Exercise goal
Check each line below for "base" and say how many have it, with no other words.

Dataset items
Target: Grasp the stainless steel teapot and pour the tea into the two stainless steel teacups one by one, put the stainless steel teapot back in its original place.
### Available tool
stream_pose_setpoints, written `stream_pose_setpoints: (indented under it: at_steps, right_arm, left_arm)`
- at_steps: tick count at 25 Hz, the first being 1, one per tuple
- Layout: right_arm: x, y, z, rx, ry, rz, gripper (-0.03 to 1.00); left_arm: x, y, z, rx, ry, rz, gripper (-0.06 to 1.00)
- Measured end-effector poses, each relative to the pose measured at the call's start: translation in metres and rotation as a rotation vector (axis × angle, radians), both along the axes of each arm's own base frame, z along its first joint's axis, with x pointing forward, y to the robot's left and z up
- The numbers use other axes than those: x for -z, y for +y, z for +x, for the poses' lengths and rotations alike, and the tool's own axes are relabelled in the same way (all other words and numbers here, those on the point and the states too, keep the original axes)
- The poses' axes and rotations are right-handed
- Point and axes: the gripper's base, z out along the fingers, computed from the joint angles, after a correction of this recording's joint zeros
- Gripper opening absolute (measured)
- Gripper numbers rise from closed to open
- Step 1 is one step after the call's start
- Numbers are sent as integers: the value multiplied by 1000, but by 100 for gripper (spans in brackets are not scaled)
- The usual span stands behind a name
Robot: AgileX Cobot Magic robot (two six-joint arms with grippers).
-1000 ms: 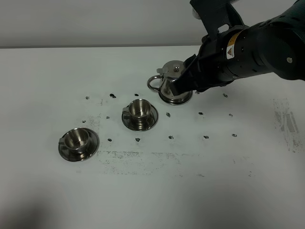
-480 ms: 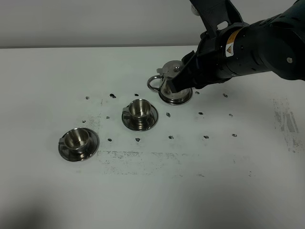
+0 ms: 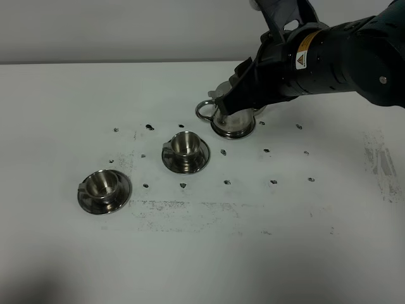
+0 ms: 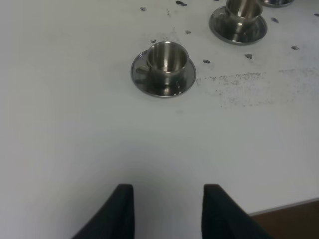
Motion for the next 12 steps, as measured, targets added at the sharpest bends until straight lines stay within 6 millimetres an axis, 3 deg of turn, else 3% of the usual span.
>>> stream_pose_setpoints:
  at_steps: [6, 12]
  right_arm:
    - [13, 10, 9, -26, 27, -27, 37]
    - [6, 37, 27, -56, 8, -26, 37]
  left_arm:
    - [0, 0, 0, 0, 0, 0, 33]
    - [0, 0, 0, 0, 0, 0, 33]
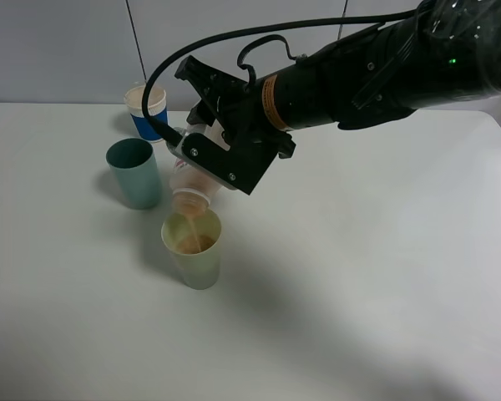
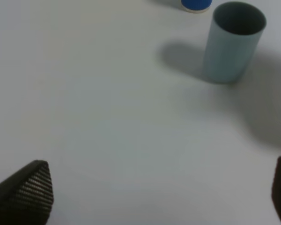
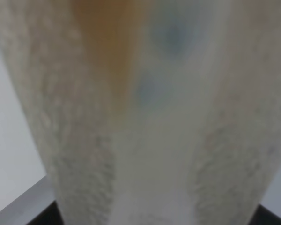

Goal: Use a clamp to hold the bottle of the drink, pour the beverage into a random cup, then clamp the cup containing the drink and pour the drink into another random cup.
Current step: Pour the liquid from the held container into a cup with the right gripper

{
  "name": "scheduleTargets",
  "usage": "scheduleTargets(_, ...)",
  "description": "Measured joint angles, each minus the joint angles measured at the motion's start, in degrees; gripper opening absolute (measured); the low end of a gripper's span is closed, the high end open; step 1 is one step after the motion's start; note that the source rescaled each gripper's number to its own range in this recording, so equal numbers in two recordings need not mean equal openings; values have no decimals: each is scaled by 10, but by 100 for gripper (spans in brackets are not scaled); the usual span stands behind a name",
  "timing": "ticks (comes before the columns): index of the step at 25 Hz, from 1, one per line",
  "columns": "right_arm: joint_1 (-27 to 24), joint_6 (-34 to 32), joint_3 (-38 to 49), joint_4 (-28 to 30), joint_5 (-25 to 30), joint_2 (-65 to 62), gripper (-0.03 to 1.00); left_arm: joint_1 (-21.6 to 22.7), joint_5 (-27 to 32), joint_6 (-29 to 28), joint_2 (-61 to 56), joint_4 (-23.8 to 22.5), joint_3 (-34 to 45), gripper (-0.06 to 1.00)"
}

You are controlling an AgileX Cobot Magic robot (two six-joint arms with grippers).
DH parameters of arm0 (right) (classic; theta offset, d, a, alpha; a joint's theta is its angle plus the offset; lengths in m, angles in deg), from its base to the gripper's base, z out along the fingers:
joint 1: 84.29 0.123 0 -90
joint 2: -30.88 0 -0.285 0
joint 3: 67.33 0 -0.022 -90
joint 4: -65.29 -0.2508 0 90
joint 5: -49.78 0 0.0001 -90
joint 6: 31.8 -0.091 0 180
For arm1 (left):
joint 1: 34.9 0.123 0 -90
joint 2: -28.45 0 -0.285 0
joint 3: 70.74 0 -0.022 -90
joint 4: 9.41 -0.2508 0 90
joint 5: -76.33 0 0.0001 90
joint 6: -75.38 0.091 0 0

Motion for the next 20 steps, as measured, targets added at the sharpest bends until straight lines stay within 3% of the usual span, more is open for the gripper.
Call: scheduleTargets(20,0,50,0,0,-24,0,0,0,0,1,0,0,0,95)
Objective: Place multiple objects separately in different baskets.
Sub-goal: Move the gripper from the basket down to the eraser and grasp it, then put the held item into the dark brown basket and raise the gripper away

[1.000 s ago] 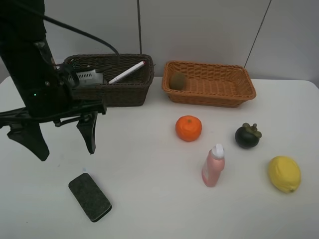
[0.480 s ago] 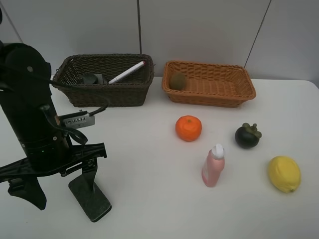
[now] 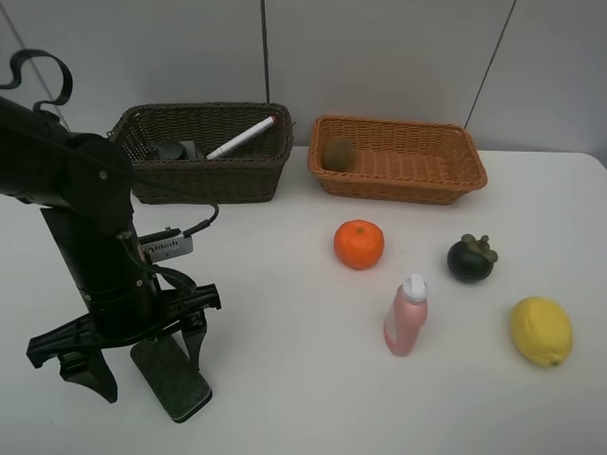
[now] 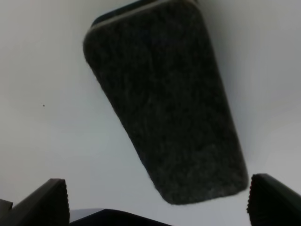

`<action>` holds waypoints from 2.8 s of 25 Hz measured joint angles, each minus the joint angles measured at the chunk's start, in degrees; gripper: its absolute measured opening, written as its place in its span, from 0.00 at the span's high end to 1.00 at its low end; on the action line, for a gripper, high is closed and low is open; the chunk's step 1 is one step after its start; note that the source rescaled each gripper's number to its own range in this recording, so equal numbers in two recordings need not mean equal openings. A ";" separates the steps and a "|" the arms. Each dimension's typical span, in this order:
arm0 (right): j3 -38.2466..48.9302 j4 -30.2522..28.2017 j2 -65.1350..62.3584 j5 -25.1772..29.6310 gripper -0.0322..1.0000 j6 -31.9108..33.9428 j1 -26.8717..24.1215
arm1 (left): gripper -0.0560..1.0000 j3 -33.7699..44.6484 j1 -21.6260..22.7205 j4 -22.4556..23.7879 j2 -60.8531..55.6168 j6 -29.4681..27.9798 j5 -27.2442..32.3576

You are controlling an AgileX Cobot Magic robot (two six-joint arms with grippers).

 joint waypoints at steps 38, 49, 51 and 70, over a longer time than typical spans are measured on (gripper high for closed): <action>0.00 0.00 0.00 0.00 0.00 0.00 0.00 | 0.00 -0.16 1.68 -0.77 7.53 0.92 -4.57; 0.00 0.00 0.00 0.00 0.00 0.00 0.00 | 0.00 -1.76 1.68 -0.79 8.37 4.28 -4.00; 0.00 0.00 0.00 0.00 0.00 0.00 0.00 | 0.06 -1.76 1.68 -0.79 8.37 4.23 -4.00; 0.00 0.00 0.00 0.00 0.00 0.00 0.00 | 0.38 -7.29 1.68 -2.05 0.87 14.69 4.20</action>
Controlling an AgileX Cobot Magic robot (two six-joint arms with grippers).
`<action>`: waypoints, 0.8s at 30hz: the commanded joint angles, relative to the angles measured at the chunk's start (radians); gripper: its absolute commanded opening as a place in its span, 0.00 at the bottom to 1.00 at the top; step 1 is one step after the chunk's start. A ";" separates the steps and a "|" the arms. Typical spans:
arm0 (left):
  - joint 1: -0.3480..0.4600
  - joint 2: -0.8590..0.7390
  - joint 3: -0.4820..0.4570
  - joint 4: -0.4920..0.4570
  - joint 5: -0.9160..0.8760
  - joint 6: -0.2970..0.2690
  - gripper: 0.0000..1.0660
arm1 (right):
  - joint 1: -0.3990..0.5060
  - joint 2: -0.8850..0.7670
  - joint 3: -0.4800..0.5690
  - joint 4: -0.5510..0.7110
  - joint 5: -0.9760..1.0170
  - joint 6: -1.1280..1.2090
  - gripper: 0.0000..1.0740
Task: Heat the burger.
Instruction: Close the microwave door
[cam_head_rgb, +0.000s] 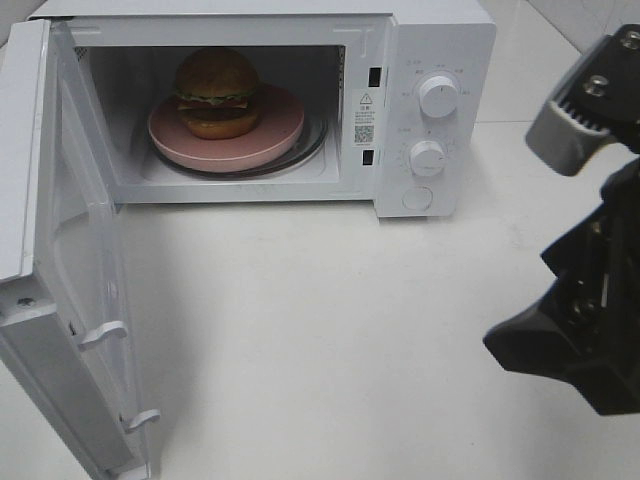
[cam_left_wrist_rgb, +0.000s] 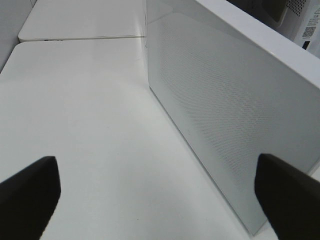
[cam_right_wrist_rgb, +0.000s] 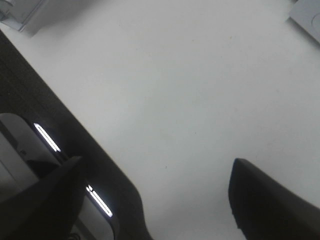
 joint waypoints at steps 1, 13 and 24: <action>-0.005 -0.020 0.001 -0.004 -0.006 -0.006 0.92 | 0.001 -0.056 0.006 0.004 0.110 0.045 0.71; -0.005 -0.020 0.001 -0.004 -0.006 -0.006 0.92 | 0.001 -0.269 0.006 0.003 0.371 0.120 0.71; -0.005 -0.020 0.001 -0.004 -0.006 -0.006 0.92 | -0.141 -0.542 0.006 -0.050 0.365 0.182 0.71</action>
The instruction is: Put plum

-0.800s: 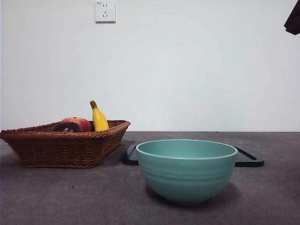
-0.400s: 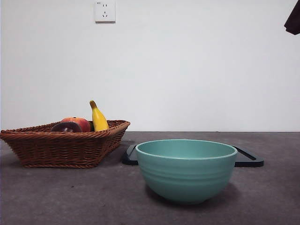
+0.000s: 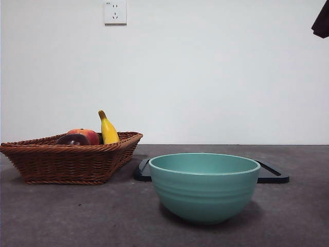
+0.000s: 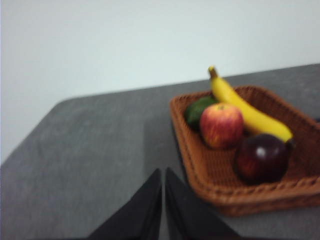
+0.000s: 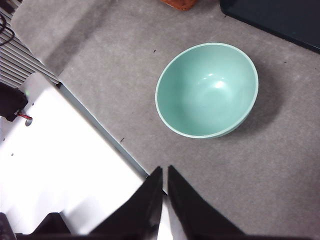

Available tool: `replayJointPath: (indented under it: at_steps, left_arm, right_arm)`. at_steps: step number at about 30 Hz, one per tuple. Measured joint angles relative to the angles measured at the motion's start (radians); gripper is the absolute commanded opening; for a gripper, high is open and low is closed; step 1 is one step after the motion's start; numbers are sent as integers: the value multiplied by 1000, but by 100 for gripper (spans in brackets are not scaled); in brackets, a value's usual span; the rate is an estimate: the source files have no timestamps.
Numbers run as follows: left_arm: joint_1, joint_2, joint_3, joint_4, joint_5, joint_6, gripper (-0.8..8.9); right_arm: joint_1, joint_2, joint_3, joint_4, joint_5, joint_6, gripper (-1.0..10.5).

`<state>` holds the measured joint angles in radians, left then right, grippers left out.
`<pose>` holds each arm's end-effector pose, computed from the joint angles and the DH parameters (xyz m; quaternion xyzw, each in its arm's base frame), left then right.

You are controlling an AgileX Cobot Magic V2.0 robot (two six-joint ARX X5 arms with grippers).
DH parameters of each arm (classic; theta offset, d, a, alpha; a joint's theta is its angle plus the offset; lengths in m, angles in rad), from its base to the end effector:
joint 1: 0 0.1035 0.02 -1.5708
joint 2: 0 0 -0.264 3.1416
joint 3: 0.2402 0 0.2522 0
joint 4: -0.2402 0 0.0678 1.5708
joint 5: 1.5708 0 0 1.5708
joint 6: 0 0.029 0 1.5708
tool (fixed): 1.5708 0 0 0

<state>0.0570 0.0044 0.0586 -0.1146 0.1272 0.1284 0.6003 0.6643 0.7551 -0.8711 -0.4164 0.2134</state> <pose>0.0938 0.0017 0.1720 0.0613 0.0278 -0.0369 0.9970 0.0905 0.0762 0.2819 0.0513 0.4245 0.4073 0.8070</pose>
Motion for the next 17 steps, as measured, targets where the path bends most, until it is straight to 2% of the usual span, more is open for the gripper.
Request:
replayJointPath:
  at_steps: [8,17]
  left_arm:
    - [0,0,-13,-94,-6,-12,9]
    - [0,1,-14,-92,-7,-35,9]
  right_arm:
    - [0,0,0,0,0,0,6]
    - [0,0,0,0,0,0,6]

Task response
5